# PROBLEM DESCRIPTION:
Reply with one number: the count of lines in the records below that hold "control".

===== SUPPLIED RECORDS

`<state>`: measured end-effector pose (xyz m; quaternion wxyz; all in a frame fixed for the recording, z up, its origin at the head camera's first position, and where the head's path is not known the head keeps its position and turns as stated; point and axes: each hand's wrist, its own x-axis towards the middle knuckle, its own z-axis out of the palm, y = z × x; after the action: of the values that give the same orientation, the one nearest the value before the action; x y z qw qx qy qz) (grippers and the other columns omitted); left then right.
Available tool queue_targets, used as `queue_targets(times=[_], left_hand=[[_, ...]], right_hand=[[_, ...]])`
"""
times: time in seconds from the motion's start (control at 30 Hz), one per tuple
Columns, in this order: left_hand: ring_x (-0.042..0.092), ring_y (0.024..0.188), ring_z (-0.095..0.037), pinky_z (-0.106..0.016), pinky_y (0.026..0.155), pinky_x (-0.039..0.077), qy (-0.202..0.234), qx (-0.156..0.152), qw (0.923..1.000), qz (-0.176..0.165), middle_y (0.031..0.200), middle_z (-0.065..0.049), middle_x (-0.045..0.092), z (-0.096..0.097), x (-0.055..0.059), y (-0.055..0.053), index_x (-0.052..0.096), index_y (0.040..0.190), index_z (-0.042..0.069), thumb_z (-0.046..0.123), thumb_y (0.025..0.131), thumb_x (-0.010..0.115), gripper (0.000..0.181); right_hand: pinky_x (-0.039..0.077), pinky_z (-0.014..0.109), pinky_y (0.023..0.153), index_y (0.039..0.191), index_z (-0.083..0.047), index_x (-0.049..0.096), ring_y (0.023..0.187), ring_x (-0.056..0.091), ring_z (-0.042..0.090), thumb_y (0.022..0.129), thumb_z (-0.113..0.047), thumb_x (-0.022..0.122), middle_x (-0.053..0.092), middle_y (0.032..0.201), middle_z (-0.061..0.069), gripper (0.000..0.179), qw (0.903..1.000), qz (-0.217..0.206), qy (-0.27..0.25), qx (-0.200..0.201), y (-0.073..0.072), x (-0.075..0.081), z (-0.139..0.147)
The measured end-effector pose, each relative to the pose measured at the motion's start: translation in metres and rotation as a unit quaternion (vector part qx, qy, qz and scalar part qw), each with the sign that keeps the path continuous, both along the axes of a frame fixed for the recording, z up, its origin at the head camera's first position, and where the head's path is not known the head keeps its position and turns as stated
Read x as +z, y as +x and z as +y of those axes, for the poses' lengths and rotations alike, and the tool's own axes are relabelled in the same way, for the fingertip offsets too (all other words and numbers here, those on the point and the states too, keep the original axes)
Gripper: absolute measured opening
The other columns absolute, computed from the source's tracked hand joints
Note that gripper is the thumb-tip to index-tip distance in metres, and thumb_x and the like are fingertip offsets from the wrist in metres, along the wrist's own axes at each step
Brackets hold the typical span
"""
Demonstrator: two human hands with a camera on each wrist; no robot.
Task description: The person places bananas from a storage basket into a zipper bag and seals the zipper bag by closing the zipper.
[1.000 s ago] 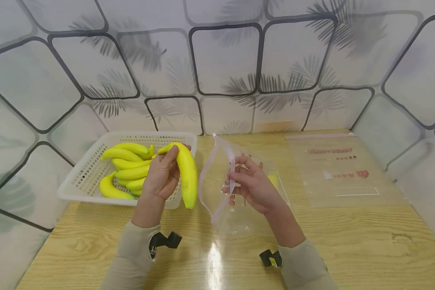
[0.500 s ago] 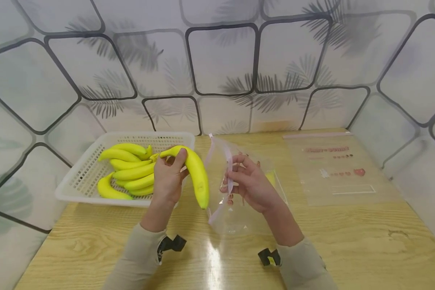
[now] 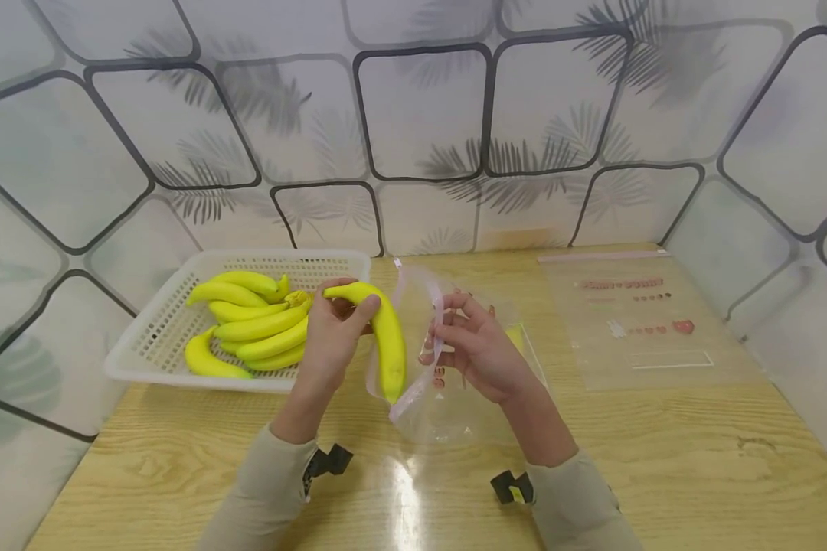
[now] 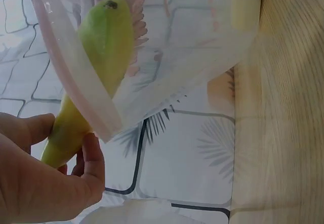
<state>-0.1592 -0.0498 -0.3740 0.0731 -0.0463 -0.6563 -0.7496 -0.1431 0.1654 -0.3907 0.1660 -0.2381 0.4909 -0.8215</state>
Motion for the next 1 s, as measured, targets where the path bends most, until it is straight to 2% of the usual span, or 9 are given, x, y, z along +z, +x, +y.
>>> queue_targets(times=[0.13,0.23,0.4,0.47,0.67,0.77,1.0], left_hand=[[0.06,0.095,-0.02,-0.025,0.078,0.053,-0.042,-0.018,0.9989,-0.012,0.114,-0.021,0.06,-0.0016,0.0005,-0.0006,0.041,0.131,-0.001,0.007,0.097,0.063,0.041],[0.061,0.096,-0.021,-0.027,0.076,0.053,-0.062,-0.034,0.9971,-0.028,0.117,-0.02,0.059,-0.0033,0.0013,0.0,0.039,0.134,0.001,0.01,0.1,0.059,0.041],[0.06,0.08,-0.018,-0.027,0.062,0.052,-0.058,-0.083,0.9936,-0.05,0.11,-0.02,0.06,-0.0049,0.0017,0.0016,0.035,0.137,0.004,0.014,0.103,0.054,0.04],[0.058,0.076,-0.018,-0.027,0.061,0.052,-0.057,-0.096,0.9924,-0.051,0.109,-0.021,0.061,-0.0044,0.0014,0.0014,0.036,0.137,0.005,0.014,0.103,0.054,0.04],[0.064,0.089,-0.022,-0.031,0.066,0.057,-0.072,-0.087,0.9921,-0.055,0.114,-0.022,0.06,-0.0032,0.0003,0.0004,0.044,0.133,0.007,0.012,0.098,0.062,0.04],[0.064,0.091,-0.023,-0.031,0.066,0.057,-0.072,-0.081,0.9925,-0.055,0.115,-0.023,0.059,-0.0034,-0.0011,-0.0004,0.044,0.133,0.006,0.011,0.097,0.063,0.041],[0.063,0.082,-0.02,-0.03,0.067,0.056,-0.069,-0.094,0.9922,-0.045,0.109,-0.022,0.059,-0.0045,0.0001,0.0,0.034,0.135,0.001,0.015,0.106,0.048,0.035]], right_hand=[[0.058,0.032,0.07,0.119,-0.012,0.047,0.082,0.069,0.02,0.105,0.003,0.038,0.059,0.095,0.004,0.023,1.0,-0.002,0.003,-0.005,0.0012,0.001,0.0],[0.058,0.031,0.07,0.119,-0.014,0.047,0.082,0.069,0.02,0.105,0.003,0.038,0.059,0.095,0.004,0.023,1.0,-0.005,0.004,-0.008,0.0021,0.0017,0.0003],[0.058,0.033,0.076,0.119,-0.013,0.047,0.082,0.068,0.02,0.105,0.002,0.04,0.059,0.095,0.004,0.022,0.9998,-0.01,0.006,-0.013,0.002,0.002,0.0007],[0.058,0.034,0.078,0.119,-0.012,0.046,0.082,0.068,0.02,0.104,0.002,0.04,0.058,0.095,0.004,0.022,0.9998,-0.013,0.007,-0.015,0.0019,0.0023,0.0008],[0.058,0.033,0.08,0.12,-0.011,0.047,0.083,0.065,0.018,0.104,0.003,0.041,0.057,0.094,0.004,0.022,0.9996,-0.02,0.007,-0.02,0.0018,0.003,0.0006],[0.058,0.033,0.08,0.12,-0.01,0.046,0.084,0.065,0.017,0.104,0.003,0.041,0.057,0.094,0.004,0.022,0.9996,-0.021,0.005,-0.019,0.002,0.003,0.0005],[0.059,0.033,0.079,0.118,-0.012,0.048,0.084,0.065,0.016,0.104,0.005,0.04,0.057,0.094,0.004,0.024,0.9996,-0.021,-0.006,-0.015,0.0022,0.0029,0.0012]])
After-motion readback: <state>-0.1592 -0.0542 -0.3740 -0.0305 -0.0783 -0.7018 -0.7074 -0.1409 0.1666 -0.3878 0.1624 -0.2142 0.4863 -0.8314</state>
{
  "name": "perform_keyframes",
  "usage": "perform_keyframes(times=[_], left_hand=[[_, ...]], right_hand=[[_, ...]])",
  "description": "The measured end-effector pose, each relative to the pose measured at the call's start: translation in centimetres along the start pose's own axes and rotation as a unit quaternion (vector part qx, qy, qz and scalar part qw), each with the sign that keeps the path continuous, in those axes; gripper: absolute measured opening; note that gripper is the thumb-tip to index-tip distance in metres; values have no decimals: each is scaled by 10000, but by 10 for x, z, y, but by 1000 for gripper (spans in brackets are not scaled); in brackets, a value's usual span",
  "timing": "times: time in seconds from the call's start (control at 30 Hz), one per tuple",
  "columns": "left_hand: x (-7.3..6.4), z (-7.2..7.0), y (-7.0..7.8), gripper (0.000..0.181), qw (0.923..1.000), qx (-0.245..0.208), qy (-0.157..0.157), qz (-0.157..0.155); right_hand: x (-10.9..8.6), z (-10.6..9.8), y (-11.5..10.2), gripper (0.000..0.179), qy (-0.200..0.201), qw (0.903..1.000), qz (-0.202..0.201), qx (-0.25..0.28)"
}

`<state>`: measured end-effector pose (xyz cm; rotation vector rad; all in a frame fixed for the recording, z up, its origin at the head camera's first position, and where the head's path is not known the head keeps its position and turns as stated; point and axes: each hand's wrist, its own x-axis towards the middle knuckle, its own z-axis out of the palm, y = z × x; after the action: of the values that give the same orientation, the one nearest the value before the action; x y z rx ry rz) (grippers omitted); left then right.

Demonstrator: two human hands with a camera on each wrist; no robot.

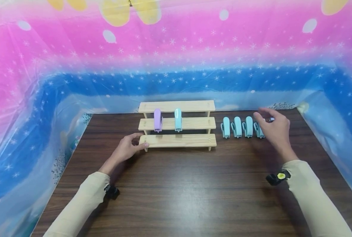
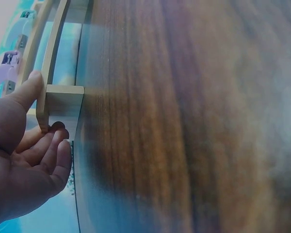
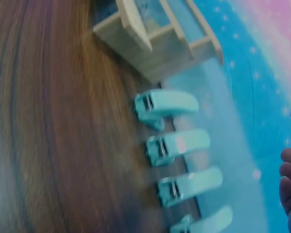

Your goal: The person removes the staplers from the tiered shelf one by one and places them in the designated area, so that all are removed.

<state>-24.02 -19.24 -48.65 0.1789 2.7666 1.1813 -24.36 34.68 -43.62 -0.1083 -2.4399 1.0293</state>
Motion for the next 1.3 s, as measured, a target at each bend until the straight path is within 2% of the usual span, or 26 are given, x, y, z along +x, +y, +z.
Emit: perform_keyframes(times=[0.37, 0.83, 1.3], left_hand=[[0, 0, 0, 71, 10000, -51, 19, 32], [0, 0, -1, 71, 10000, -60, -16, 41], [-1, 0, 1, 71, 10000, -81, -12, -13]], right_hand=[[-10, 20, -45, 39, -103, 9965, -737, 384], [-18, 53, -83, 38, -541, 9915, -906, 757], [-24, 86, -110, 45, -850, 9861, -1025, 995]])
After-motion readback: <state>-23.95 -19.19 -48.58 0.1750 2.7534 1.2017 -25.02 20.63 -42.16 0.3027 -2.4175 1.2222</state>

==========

# SOLUTION FOR THIS TASK:
2